When my lovely cousin died of a very sudden heart attack, my university tutor responded to me telling him I was taking a day off for her funeral with 'Do you have to go? You do have an essay due in'. Angry

madmouse · 28/03/2011 23:19

The day after an early mc I dragged myself into work as I was worried that sitting at home would make it worse. Then a colleague announced her pregnancy and I struggled and could not concentrate. Decided to tell my boss, forgetting her people skills can be erm, interesting.

She said I should go to the doctor I said no thanks my body is doing what it's doing and it will sort itself out.

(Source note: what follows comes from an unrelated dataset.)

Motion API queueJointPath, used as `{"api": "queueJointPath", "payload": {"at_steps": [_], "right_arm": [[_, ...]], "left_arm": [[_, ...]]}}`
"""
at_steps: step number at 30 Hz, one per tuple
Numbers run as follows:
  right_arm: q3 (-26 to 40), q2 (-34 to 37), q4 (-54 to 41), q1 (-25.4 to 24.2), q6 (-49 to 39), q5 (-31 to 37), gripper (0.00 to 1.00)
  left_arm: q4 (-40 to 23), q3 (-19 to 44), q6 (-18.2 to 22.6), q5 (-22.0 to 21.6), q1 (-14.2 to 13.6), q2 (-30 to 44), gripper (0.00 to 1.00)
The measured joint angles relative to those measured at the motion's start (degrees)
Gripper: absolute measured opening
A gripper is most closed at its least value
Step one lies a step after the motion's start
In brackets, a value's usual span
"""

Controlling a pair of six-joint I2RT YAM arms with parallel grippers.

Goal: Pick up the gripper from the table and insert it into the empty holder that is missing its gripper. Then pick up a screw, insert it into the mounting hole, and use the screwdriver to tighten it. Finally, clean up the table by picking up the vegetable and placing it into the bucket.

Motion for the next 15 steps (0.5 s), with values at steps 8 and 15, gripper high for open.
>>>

She then said go home and rest and I said no thanks I'd rather work as well as I can

she then said well then go home and make another baby

Shock

I know her well and kinda laughed as this is typical. Did tell her the next day never to make that stupid comment to anyone else - ever

shmoz · 28/03/2011 23:37

After my uncle's funeral SIL and I were talking amidst the throng outside the crematorium, we were stood near the funeral cars and one of the undertakers (or someone in a suit anyway) made a motion to open the car door for us...so we got in thinking 'oh I guess it must be time we were going then'...and then sat in the back of the car for at least 30 mins while everyone else shared their condolences....whilst we sat there nonchalantly trying to be INVISIBLE whilst trying not to giggle (unsuccessfully) at our huge faux pas.

When my brother finally joined us (after what felt like years) in the back of the car, he asked us sotto voice what the fuck did we think we were playing at?